Cost-Benefit Problems Revisited
Recall our problem from a prior class.
Example 3: Sylvia Electronics (SE) provides a call center to its customers to assist them in troubleshooting technology problems associated with SE products. Each operator at the call center works eight consecutive hours beginning at one of four shifts. The shifts and the number of operators who need to be staffed to meet call demand are shown below
Shift / Minimum Operators8am - 12 noon / 37
12 noon - 4pm / 32
4pm - 8pm / 42
8pm - 12 mid / 30
12 mid - 4am / 12
Assuming that all operators are paid the same wage, what is the fewest number of operators needed?
Example 5: Now assume that the workers must be given a one hour lunch break after 4 hours. Consider now the distribution of labor hours across the times from 8:00 am to 4:00 am.
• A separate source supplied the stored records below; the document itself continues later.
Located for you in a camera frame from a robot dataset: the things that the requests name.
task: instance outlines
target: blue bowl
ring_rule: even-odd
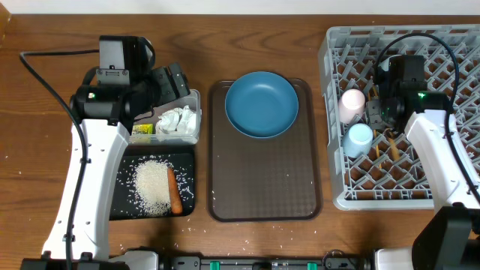
[[[237,79],[225,98],[226,117],[253,138],[271,138],[292,126],[299,112],[293,86],[275,73],[258,71]]]

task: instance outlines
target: gray dish rack
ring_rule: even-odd
[[[374,97],[374,63],[378,53],[395,38],[422,32],[442,38],[457,56],[460,85],[455,116],[460,138],[480,172],[480,25],[403,25],[333,27],[318,52],[320,85],[328,122],[328,168],[334,204],[341,210],[432,209],[434,203],[422,164],[407,138],[396,140],[400,159],[394,160],[382,133],[372,149],[348,158],[341,140],[348,129],[338,119],[338,100],[344,91],[359,89]],[[416,54],[425,57],[429,91],[452,93],[453,62],[444,48],[428,37],[408,37],[385,57]],[[380,156],[377,158],[376,146]]]

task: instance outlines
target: black cutting board
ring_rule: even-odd
[[[171,164],[182,199],[183,213],[181,216],[191,214],[195,207],[194,155],[192,153],[146,154],[124,156],[121,159],[115,181],[110,220],[118,221],[134,218],[162,218],[173,216],[171,211],[159,216],[146,215],[140,210],[138,205],[134,204],[135,187],[133,183],[129,184],[128,181],[133,180],[137,166],[146,161],[166,161]]]

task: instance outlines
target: wood grain
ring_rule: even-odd
[[[0,48],[2,48],[2,41],[7,24],[10,21],[10,16],[10,12],[0,3]]]
[[[192,88],[201,93],[193,214],[110,222],[112,255],[140,245],[168,255],[216,257],[321,257],[333,248],[368,254],[373,248],[411,245],[433,212],[346,212],[334,207],[317,51],[332,26],[456,23],[480,23],[480,17],[14,15],[0,49],[0,267],[18,269],[22,258],[40,256],[58,211],[70,160],[71,123],[21,65],[20,51],[91,49],[98,48],[99,35],[143,35],[154,45],[157,65],[179,62]],[[98,64],[98,56],[29,61],[68,100],[84,73]],[[321,214],[312,221],[218,223],[206,210],[209,88],[218,80],[259,70],[302,78],[312,88],[324,199]]]

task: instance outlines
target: yellow label
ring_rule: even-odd
[[[133,134],[152,134],[153,133],[153,124],[136,124],[133,126]]]

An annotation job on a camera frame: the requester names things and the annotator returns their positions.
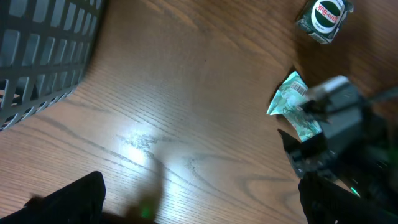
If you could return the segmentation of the pale green wet wipes pack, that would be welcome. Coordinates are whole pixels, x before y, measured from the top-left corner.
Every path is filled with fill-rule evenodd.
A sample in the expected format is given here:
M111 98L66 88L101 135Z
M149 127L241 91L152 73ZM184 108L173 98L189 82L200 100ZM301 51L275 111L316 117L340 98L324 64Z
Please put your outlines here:
M300 107L307 101L308 86L297 71L293 71L282 82L267 109L268 115L282 115L296 130L301 141L306 141L322 132L317 121L305 119Z

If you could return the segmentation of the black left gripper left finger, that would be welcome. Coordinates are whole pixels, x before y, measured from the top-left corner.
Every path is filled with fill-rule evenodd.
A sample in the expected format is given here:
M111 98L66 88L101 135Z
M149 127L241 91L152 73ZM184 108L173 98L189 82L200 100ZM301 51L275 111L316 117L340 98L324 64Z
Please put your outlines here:
M100 223L105 195L103 175L94 171L48 196L33 196L1 224Z

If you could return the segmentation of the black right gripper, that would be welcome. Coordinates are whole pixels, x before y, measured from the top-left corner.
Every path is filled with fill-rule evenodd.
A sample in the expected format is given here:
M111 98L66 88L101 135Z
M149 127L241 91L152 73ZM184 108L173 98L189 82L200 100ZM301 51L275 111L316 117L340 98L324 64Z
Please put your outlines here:
M363 198L397 198L397 126L373 112L373 104L397 98L397 88L369 98L349 84L327 99L303 104L305 119L320 134L300 142L278 129L298 178L306 173L341 180Z

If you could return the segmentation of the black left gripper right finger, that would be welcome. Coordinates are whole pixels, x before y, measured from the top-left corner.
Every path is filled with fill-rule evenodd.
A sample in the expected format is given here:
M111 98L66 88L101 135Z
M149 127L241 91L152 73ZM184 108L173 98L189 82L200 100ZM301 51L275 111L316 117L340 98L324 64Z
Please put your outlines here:
M298 189L309 224L397 224L396 212L368 202L313 172L304 175Z

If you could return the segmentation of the green Zam-Buk tin box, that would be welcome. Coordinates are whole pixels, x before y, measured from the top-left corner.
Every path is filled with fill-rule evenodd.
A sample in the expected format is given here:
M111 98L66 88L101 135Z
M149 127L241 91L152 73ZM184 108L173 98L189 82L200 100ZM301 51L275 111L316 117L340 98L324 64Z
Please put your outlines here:
M308 0L295 24L320 44L330 44L354 6L347 0Z

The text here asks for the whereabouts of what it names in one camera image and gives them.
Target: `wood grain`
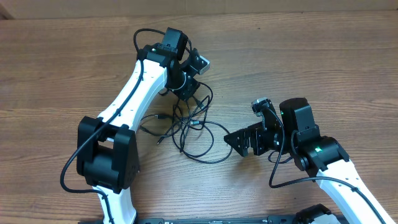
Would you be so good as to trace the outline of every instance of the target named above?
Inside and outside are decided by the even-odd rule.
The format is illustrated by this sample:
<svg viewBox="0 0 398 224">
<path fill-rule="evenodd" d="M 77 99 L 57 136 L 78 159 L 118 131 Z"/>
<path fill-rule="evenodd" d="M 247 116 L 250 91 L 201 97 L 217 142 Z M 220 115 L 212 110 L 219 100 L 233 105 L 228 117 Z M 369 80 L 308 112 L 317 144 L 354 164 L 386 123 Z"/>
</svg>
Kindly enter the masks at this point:
<svg viewBox="0 0 398 224">
<path fill-rule="evenodd" d="M 0 223 L 76 223 L 102 216 L 96 195 L 59 184 L 75 150 L 77 125 L 96 116 L 124 86 L 136 60 L 135 30 L 183 30 L 212 63 L 201 82 L 215 99 L 208 119 L 235 131 L 258 121 L 250 102 L 305 96 L 322 134 L 345 147 L 368 188 L 398 222 L 398 12 L 312 12 L 223 16 L 114 17 L 0 21 Z M 139 44 L 160 40 L 142 34 Z M 208 94 L 199 90 L 198 97 Z M 148 113 L 171 111 L 157 97 Z M 166 123 L 148 122 L 156 131 Z M 224 132 L 207 159 L 228 153 Z M 138 132 L 141 172 L 132 185 L 140 217 L 255 217 L 336 205 L 315 184 L 270 189 L 266 156 L 233 152 L 220 164 L 187 159 L 171 140 Z M 192 133 L 202 152 L 207 133 Z M 87 188 L 75 164 L 67 185 Z M 275 182 L 304 177 L 293 163 Z"/>
</svg>
It will be assumed that the number of operators required between 4am and 5am is 0.
Are the constraints redundant? Can they be reduced to 5 constraints?
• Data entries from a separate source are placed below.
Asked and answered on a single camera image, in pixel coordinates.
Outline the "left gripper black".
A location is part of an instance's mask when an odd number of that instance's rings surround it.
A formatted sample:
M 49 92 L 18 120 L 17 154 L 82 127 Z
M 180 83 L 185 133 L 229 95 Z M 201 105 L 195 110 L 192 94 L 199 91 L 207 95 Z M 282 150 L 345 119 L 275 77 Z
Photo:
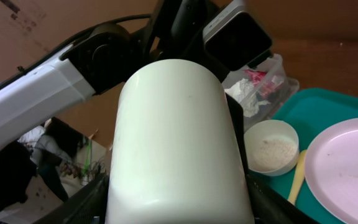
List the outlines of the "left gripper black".
M 183 59 L 210 70 L 220 82 L 229 74 L 204 47 L 203 29 L 220 12 L 207 0 L 159 0 L 147 24 L 148 63 Z

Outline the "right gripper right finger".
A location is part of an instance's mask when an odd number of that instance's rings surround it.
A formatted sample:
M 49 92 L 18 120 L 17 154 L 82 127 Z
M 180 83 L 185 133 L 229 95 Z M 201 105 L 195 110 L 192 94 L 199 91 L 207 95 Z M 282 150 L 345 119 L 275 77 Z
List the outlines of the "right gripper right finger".
M 263 224 L 318 224 L 254 175 L 246 175 L 255 222 Z

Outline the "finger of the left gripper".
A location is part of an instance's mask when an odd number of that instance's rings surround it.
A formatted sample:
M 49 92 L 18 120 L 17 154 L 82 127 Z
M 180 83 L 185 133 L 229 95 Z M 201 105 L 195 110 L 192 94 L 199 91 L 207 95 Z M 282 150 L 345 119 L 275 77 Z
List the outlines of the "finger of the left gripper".
M 243 118 L 243 109 L 241 105 L 231 96 L 226 93 L 227 104 L 229 107 L 229 112 L 231 115 L 232 124 L 234 127 L 234 132 L 237 139 L 237 145 L 239 148 L 239 153 L 241 156 L 242 166 L 245 174 L 249 173 L 246 148 L 244 143 L 244 118 Z

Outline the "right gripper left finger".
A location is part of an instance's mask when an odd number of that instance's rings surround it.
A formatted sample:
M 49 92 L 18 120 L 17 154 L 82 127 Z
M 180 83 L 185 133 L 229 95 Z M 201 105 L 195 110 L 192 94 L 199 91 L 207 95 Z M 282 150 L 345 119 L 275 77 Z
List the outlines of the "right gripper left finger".
M 109 176 L 99 174 L 65 203 L 34 224 L 103 224 L 106 219 Z

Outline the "white napkin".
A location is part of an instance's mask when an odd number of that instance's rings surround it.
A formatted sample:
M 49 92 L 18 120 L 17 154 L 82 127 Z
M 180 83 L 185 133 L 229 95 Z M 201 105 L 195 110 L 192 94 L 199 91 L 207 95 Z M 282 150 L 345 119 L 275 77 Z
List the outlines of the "white napkin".
M 253 83 L 243 78 L 224 91 L 242 106 L 243 115 L 251 118 L 259 112 L 260 106 L 269 104 L 267 100 L 259 101 L 257 96 L 252 94 L 253 90 Z

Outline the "red snack wrapper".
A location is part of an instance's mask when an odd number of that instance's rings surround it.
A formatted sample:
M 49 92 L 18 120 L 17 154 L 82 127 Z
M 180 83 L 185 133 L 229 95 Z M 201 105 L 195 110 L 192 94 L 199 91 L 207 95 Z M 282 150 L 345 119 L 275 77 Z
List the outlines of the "red snack wrapper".
M 285 81 L 285 78 L 281 75 L 272 75 L 267 78 L 267 72 L 247 69 L 244 70 L 245 74 L 251 79 L 252 84 L 257 87 L 259 86 L 259 94 L 267 99 L 269 95 L 277 91 Z

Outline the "white cup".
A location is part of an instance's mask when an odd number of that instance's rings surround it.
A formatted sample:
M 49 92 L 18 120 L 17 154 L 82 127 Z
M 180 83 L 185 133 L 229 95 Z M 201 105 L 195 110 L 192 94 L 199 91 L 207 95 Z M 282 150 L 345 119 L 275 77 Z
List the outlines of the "white cup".
M 119 97 L 106 222 L 253 223 L 237 142 L 207 68 L 180 59 L 142 67 Z

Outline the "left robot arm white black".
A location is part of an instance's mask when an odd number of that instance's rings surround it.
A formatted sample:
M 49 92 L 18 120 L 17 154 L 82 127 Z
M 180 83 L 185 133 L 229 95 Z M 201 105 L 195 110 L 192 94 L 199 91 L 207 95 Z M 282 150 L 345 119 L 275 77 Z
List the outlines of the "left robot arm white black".
M 70 37 L 44 58 L 0 84 L 0 152 L 43 120 L 123 84 L 113 144 L 189 149 L 179 127 L 196 140 L 196 112 L 227 109 L 237 123 L 241 107 L 222 90 L 212 94 L 215 67 L 189 58 L 208 10 L 205 1 L 160 1 L 149 23 L 133 34 Z M 194 101 L 195 87 L 212 102 Z
What is the cost of the lunch break?
Example 6: (Test yourself) In the SE problem, assume that lunch can be taken after 4 or 5 hours. What is the fewest number of operators needed?
(Hint: How many different types of employees start at 8am?)
Example 7: Returning to the assumptions made in Example 3, assume that operators earn $300 per shift in earning and benefits. However, part-time employees can be hired to work any of the five 4-hour shifts at $120 per shift. Determine the least cost schedule that meets the shift requirements.
Is this solution a surprise? What is left out of the model?
Assume that SE management wants at least one full-time operator for every part-time operator at any point in time. What constraints should we add?
Suppose there should be at least two full-time operators for every part-time one. What constraints should we add?